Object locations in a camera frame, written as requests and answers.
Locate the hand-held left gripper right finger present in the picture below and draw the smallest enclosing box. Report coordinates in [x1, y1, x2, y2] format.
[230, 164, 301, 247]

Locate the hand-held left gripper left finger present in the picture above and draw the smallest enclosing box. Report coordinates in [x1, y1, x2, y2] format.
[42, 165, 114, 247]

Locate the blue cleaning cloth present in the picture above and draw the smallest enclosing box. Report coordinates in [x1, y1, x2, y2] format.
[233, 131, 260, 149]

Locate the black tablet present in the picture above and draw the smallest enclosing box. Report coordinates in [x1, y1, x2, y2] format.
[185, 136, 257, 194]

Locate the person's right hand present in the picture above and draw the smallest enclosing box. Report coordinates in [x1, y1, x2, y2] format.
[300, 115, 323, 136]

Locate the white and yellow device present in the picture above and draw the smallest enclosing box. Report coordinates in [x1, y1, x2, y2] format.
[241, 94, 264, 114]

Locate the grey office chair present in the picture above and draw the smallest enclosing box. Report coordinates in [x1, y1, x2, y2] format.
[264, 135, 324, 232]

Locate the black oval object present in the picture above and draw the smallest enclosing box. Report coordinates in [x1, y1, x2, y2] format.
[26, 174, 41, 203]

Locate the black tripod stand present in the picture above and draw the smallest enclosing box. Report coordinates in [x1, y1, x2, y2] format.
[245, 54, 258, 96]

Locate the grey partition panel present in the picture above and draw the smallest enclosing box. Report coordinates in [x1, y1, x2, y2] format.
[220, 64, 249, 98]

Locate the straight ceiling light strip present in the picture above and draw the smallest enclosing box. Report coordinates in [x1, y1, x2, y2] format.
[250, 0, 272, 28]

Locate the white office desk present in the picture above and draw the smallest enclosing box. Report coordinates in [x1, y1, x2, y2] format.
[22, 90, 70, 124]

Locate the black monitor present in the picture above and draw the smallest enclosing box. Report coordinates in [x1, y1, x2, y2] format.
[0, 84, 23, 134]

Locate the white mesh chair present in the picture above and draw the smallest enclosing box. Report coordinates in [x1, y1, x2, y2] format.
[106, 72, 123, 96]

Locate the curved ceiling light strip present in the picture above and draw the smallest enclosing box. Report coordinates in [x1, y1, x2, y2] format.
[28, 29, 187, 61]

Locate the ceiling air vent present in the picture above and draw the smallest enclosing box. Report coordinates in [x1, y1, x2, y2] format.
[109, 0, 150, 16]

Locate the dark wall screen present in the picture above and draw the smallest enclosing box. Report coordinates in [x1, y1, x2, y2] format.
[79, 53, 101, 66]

——

• What needs to be done
Retype the listing above word for word.

• Result below
Object locations in a camera frame, written as requests and answers.
Locate the hand-held left gripper right finger present in the picture below and draw the smallest enclosing box. Report coordinates in [x1, y1, x2, y2] format.
[230, 164, 301, 247]

Locate the hand-held left gripper left finger present in the picture above and draw the smallest enclosing box. Report coordinates in [x1, y1, x2, y2] format.
[42, 165, 114, 247]

Locate the blue cleaning cloth present in the picture above and draw the smallest enclosing box. Report coordinates in [x1, y1, x2, y2] format.
[233, 131, 260, 149]

Locate the black tablet present in the picture above and draw the smallest enclosing box. Report coordinates in [x1, y1, x2, y2] format.
[185, 136, 257, 194]

Locate the person's right hand present in the picture above and draw the smallest enclosing box. Report coordinates in [x1, y1, x2, y2] format.
[300, 115, 323, 136]

Locate the white and yellow device present in the picture above and draw the smallest enclosing box. Report coordinates in [x1, y1, x2, y2] format.
[241, 94, 264, 114]

Locate the grey office chair present in the picture above and draw the smallest enclosing box. Report coordinates in [x1, y1, x2, y2] format.
[264, 135, 324, 232]

Locate the black oval object present in the picture above and draw the smallest enclosing box. Report coordinates in [x1, y1, x2, y2] format.
[26, 174, 41, 203]

Locate the black tripod stand present in the picture above and draw the smallest enclosing box. Report coordinates in [x1, y1, x2, y2] format.
[245, 54, 258, 96]

Locate the grey partition panel present in the picture above and draw the smallest enclosing box. Report coordinates in [x1, y1, x2, y2] format.
[220, 64, 249, 98]

Locate the straight ceiling light strip present in the picture above and draw the smallest enclosing box. Report coordinates in [x1, y1, x2, y2] format.
[250, 0, 272, 28]

Locate the white office desk present in the picture above and draw the smallest enclosing box. Report coordinates in [x1, y1, x2, y2] format.
[22, 90, 70, 124]

Locate the black monitor present in the picture above and draw the smallest enclosing box. Report coordinates in [x1, y1, x2, y2] format.
[0, 84, 23, 134]

Locate the white mesh chair present in the picture above and draw the smallest enclosing box. Report coordinates in [x1, y1, x2, y2] format.
[106, 72, 123, 96]

Locate the curved ceiling light strip present in the picture above and draw the smallest enclosing box. Report coordinates in [x1, y1, x2, y2] format.
[28, 29, 187, 61]

Locate the ceiling air vent present in the picture above and draw the smallest enclosing box. Report coordinates in [x1, y1, x2, y2] format.
[109, 0, 150, 16]

Locate the dark wall screen present in the picture above and draw the smallest enclosing box. Report coordinates in [x1, y1, x2, y2] format.
[79, 53, 101, 66]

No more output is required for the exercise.